Моделирование вероятности дефолта в строительном секторе: факторы корпоративного построения

Корпоративные финансы. 2017. Т. 11. № 3. С. 79-99.
In this paper, we have estimated the probability for default in large construction companies in Russia using the classic method for this purpose – logistic regression. Our task incorporates testing corporate governance factors and analyzing the predictive power of the model with regularization (Lasso and Ridge). For the dependent variable, we tested four definitions of default and then compared them. The model was conducted on the basis of information from the SPARK, Rosstat and the Bank of Russia database for the period of 2007-2015 – the final sample, after eliminating the outlying observations, consists of 4761 construction companies. The added value of the corporate governance factors is verified on the basis of comparison of the ROC-curves (AUC) and the I and II errors.

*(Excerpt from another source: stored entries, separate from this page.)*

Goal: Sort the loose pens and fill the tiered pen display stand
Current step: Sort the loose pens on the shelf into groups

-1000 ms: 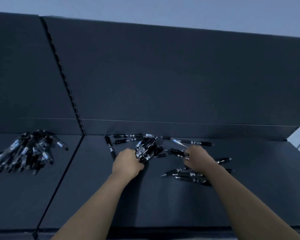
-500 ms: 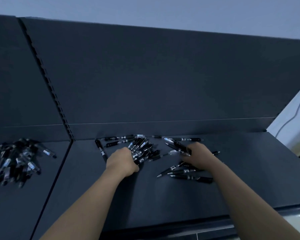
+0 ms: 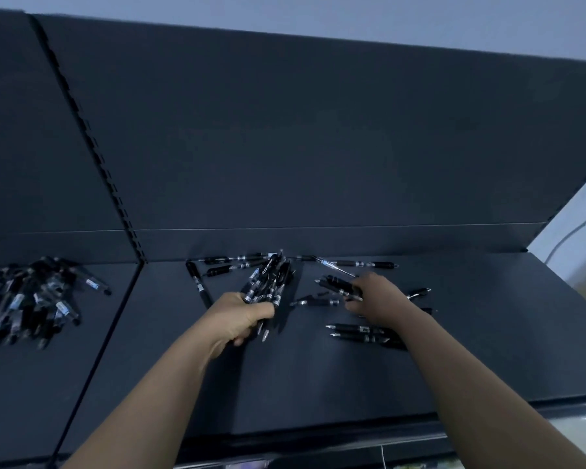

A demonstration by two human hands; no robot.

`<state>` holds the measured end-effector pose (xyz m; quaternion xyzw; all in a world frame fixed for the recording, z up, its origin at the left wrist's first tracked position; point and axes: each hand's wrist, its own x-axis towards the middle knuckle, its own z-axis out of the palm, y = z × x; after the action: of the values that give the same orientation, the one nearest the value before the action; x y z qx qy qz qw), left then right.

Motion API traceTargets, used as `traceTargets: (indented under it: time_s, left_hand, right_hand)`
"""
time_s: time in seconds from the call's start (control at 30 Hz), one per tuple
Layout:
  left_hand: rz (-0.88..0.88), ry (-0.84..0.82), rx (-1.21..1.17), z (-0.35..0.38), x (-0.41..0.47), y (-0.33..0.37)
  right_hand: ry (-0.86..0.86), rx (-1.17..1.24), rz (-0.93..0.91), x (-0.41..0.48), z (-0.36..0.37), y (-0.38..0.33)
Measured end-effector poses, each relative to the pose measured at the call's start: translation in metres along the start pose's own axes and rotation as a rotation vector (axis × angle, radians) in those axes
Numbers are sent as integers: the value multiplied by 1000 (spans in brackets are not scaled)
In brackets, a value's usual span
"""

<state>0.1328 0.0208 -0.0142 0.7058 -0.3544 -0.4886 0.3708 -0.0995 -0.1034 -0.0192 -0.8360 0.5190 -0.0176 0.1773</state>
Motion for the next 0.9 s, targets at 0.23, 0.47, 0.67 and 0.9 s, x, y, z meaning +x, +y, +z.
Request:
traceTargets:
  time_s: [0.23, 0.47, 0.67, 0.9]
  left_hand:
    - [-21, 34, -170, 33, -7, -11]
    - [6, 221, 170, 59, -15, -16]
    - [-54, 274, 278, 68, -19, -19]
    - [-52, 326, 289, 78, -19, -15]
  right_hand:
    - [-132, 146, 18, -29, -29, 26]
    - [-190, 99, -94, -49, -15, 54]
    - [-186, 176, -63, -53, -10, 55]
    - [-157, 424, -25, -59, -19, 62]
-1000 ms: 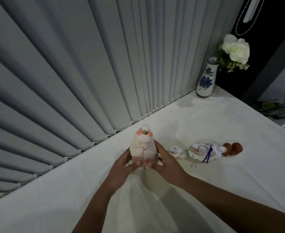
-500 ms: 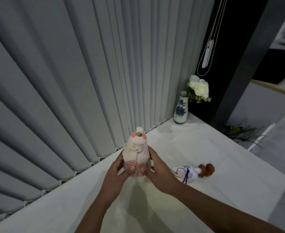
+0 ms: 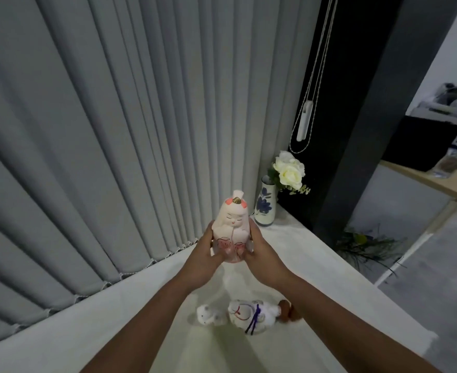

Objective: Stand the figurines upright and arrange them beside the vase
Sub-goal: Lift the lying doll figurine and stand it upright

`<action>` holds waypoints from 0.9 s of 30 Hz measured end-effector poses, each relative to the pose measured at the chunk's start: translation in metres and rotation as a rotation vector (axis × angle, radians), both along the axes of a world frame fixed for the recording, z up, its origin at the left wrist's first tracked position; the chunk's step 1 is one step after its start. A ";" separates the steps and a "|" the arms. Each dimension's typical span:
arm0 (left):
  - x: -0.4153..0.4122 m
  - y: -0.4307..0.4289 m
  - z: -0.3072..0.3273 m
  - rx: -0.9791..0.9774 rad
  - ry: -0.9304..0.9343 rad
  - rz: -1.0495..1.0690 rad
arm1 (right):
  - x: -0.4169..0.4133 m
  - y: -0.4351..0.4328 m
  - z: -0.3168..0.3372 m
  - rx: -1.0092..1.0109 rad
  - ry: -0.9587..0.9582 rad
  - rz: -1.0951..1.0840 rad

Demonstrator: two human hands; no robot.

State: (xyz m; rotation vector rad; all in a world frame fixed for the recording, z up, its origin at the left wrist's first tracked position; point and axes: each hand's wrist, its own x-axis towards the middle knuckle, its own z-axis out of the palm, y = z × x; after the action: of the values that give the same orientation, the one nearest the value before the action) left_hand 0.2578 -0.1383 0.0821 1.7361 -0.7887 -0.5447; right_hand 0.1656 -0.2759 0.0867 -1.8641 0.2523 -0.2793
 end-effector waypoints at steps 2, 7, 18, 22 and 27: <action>0.004 -0.020 -0.001 0.021 -0.008 0.001 | 0.006 -0.019 -0.005 -0.023 -0.008 0.001; 0.020 -0.080 -0.016 0.105 -0.010 0.092 | 0.031 -0.080 -0.024 -0.049 0.050 0.046; 0.059 -0.137 -0.060 0.160 0.049 0.291 | 0.086 -0.138 -0.060 -0.182 0.188 0.066; 0.068 -0.142 -0.066 0.161 0.045 0.318 | 0.099 -0.143 -0.070 -0.183 0.193 0.056; 0.078 -0.147 -0.074 0.153 0.054 0.341 | 0.112 -0.149 -0.088 -0.124 0.202 0.079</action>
State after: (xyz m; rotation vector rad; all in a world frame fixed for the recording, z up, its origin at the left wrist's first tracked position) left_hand 0.3363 -0.2851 0.0079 1.9379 -0.4071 -0.4244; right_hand 0.2777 -0.4252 -0.0017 -2.0225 0.3043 -0.0532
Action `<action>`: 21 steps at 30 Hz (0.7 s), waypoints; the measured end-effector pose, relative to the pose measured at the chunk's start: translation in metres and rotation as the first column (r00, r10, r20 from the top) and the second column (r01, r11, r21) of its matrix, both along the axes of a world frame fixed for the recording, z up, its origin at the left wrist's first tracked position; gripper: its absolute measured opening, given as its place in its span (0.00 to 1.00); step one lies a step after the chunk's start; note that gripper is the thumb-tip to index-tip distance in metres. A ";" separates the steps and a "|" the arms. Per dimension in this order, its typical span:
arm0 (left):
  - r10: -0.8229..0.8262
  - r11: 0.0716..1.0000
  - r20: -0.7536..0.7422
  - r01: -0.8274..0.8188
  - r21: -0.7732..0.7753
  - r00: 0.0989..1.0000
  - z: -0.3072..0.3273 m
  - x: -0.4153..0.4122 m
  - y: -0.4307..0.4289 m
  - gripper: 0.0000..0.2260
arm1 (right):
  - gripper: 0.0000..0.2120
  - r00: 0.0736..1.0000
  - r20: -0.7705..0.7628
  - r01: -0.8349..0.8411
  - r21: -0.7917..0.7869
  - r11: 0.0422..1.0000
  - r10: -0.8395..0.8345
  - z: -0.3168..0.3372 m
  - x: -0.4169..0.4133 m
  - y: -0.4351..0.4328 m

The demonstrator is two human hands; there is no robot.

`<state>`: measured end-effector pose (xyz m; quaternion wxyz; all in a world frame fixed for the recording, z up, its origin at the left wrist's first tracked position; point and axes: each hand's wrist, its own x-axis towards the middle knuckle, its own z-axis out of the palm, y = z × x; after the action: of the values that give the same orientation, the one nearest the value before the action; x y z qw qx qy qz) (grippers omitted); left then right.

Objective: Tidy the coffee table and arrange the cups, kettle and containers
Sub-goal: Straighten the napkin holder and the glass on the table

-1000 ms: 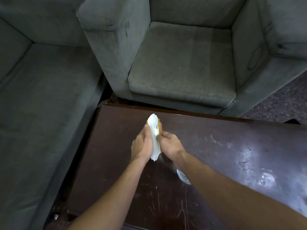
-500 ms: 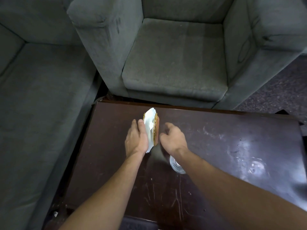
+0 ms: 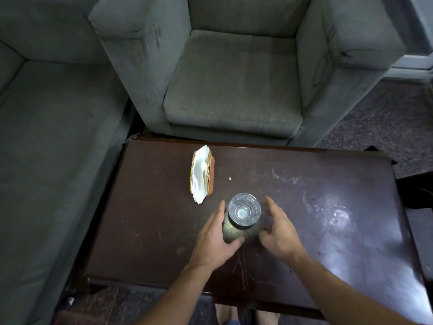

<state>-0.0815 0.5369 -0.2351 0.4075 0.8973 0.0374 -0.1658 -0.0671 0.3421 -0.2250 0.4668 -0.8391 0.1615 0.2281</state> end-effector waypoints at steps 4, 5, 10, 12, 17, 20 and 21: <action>0.039 0.997 -0.027 -0.041 -0.061 0.999 -0.012 0.006 -0.007 0.47 | 0.52 0.997 0.007 -0.080 0.029 0.996 0.079 -0.018 0.001 0.006; 0.049 0.995 -0.015 -0.050 -0.082 0.999 -0.014 0.007 -0.009 0.45 | 0.52 0.996 0.035 -0.086 0.020 0.996 0.085 -0.021 0.002 0.007; 0.104 0.975 0.021 -0.098 -0.199 0.994 -0.021 0.009 -0.011 0.38 | 0.39 0.980 0.184 -0.088 0.049 0.995 0.077 -0.023 0.006 0.008; 0.111 0.975 0.053 -0.098 -0.198 0.992 -0.022 0.012 -0.010 0.36 | 0.38 0.975 0.211 -0.091 0.057 0.994 0.077 -0.022 0.008 0.007; 0.093 0.978 0.095 -0.073 -0.195 0.991 -0.021 0.027 -0.013 0.35 | 0.38 0.970 0.233 -0.084 0.083 0.993 0.063 -0.027 0.021 0.002; 0.075 0.982 0.114 -0.053 -0.182 0.991 -0.020 0.047 -0.019 0.35 | 0.34 0.965 0.257 -0.068 0.084 0.994 0.044 -0.030 0.037 -0.004; 0.065 0.984 0.120 -0.044 -0.174 0.991 -0.020 0.055 -0.021 0.35 | 0.34 0.963 0.268 -0.065 0.076 0.995 0.043 -0.031 0.043 -0.007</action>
<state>-0.0264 0.5160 -0.2555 0.4890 0.8662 0.0220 -0.1006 -0.0240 0.3355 -0.2556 0.5126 -0.8458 0.0649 0.1326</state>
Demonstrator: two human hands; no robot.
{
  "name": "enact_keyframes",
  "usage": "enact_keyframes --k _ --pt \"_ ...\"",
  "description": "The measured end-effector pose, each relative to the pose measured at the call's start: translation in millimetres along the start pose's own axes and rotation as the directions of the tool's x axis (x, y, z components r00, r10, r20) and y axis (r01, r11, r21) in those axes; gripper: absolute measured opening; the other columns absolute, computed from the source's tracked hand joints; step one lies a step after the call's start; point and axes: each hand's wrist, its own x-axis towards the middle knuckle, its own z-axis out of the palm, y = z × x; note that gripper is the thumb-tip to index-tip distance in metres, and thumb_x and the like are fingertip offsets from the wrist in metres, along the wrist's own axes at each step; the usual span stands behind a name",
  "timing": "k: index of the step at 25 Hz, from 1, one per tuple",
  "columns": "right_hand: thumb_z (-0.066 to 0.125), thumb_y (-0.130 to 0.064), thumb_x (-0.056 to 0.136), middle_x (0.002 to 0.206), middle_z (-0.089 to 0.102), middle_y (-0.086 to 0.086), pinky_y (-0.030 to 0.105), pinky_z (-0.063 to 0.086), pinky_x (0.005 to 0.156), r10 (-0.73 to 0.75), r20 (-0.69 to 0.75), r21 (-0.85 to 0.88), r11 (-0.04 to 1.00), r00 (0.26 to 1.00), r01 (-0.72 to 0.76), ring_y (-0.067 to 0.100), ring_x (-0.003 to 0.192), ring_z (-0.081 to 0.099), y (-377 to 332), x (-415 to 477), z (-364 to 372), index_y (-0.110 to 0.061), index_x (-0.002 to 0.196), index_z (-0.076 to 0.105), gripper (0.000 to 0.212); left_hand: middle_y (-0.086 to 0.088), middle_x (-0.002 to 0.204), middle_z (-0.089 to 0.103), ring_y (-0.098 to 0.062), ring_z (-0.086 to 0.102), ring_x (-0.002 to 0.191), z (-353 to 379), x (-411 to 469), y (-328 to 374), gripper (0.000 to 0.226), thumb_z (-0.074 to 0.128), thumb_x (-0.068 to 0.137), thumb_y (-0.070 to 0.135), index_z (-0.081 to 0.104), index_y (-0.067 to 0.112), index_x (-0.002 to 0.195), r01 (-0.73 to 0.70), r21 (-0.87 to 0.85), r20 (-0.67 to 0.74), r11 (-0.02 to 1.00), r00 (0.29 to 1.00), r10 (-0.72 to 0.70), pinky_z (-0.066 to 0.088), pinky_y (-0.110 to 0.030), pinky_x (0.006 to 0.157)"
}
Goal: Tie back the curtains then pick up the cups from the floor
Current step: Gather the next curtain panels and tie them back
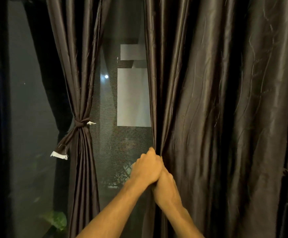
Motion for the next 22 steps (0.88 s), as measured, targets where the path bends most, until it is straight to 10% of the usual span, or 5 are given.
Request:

Seven hypotheses were formed, some of which were statistically significant, using an assessment based on both international and domestic experience dealing with the influence of corporate structure on the company's stability. In particular, everything else being equal, the default probability of the company will be lower if the CEO is also a co-owner; whereas the default probability of the company will be higher if the company is a subsidiary. Note also, that, in fact, companies with a small board of directors overcome financial distress better (with a negative return on assets) in the Russian construction business. There was no confirmation of the hypothesis that older companies are less likely to default. Confirmed hypotheses give a new perspective to look at with a comprehensive risk assessment of large construction companies in the country. According to our estimates, corporate governance factors really improved the predictive ability of the models, and regularization methods confirmed the stability of these models. Using cross-validation, the robustness of the coefficients of the final specification was confirmed. This result may be of interest to a greater extent for banks, commercial investors and partners-contractors.